Job Description
The SRE Team of Huawei Mobile Services in India, Bangalore research centre, are responsible for building a large scale container management platform that includes capabilities such as resource scheduling, monitoring, alerting, job management, infra scaling, fault detection/analysis/recovery, chaos engineering in an intelligent and autonomous way. The platform will be used by the SREs to handle reliability and Ux experience engineering for 120+ services across 170+ countries.
We are looking for an expert to take charge of building this industry-leading platform from ideation to implementation and help develop the Huawei consumer cloud service ecosystem as an industry benchmark.
Huawei India, Bangalore Research Center?
You will be joining a company with a very strong brand in the Mobile Internet space and you will be doing exciting work which will see you building and running (rather than just using) Hybrid cloud infrastructure and cloud-native services. You will be joining a nascent SRE organization that has a lot to learn and is eager to put its SRE practices to the test. This is a fast-paced demanding environment where dedication is expected and rewarded, this isn't at all a 9 to 5 job.
Here at Huawei BRC, we have a very impressive multi-cultural, inclusive work environment in our own sprawling campus. We are always open to suggestions on how you can do your best work so please don’t hesitate to reach out to us
Roles and Responsibilities
- Develop strategy and market analysis for futuristic technologies planning to enhance our existing platform moving towards intelligent governance.

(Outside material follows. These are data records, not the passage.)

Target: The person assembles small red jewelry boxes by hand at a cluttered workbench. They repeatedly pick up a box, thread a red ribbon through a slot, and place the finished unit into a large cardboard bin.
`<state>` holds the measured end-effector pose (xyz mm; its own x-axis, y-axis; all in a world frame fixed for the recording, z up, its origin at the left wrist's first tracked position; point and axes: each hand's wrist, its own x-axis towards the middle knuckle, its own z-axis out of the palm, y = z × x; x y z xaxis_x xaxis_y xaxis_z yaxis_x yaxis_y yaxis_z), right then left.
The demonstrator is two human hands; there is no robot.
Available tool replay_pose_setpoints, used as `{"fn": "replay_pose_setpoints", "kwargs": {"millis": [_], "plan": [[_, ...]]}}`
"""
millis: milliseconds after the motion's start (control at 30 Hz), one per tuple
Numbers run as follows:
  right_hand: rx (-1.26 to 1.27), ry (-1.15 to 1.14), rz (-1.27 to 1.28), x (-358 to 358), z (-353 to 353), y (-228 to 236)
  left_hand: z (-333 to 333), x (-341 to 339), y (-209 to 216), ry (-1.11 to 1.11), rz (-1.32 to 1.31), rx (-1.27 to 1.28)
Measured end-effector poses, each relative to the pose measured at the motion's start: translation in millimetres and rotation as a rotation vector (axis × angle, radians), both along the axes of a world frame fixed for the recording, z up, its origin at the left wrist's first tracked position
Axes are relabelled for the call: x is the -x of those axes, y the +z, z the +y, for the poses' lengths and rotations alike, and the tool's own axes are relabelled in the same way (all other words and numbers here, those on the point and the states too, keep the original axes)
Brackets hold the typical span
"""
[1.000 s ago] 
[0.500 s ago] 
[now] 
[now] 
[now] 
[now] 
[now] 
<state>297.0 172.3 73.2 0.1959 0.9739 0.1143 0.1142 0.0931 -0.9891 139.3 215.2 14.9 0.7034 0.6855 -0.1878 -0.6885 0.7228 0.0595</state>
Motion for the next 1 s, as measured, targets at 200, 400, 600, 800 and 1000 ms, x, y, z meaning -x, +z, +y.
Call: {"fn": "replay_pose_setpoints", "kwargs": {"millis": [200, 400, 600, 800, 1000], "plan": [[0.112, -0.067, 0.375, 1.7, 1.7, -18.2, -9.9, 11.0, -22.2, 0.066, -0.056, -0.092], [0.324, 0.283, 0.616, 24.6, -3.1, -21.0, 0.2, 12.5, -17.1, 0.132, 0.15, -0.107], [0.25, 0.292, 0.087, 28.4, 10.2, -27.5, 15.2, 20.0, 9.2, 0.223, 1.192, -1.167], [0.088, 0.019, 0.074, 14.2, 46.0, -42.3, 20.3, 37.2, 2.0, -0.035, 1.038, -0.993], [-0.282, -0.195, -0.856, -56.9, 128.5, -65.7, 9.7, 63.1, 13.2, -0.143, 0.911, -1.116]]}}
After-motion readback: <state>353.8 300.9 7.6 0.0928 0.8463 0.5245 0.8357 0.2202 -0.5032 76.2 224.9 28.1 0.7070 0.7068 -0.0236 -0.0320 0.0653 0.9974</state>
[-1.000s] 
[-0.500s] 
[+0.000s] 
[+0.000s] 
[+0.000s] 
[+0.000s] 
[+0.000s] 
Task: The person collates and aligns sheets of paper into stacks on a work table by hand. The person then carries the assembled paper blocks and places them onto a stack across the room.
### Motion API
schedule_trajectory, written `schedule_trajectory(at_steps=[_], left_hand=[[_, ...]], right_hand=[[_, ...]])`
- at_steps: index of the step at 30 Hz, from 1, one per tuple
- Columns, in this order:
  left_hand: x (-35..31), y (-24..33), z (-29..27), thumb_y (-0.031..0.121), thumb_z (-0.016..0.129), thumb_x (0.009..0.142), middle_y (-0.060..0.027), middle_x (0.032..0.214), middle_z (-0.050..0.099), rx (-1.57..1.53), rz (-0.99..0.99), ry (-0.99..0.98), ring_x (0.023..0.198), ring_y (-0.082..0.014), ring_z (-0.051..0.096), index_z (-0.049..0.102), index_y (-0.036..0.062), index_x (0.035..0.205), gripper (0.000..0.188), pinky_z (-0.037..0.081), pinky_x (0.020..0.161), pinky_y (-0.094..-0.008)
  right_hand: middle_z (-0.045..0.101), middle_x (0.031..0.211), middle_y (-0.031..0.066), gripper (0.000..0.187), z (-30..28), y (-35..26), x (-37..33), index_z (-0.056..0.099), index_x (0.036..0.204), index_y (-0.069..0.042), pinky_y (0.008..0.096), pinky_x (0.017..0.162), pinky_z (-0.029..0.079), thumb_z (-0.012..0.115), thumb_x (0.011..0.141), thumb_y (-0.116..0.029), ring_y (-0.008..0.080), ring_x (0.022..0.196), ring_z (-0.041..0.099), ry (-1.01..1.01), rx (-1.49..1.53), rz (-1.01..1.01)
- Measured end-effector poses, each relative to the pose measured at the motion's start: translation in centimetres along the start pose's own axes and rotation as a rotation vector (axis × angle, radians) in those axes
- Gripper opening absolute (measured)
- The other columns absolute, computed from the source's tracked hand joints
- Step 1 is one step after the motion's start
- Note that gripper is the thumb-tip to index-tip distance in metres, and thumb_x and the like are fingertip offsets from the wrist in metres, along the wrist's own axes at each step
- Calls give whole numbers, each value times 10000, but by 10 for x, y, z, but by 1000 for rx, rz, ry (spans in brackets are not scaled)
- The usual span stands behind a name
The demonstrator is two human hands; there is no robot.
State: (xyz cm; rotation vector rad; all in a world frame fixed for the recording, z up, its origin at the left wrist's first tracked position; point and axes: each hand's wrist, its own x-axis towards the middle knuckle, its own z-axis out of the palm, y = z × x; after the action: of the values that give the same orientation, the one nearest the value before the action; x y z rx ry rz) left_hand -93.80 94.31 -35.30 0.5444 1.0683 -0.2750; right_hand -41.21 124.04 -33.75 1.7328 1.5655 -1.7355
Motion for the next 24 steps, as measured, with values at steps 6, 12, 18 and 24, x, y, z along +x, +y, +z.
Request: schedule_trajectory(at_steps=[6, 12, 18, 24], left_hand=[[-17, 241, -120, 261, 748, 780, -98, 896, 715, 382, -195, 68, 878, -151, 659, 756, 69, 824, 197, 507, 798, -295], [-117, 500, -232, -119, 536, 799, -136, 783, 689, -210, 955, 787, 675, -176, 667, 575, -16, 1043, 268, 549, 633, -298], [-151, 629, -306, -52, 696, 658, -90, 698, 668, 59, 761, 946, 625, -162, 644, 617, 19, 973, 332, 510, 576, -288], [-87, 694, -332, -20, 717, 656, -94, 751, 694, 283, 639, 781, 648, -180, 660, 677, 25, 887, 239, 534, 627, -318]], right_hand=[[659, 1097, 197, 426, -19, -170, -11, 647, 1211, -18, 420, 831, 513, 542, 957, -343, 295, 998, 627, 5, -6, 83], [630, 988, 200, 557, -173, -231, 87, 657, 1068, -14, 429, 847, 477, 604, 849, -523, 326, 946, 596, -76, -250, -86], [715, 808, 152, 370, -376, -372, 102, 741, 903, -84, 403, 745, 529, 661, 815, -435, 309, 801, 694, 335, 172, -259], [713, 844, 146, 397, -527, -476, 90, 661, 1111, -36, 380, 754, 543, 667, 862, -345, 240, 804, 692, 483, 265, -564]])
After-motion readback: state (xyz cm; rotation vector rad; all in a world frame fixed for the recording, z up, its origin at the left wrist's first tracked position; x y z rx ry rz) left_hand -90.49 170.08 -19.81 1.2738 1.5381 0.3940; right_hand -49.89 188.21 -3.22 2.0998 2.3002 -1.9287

- Ideate, Research, design and develop an intelligent and autonomous management platform for containerized microservices having million+ endpoints with industry-leading performance.
- Plan and set up research cooperation projects with top University/Research institutes across the world.
Desired Candidate Profile
- Have more than 10 years of work experience as the Innovation or technology architect of the cloud-native domain.
- Have experience in planning and designing the architecture of a large-scale ops platform/tools, with distributed data capacity in petabytes.
- Have implemented Chaos Engineering Capability and Infrastructure as Code Solutions.
- Have active involvement in Open Source Community projects as a major participant and led the design or development of core modules of the projects.
- Have published patents, articles o in well-known journals/websites in the industry and Presentation/Speeches SRE/DevOps related conferences.
Have hands-on in product engineering lifecycle as an individual contributor
- Platforms: Enterprise clouds like AWS, GCP, Azure
- Service stacks: LAMP, LEMP
- Programming: Golang, Python, Java programming
- Scripting: Shell, Terraform, Ansible
- Networks: Load balancers, firewalls, DNS, CDN, Varnish
- Monitoring tools: Zabbix, Grafana, ELK, Prometheus, Thaonos, Telegraf, Datadog
- CI/CD pipeline: Jenkins, GitLab, Spinnaker
- Container products: Docker, Kubernetes, Rancher, Mesos, Nomad, Openshift
- Automation platforms: Stackstorm, Saltstack
- Middleware systems: Redis, Cassandra, ETCD, Zookeeper, HDFS
- Messaging Queue/logging: Kafka, Flume, Fluentd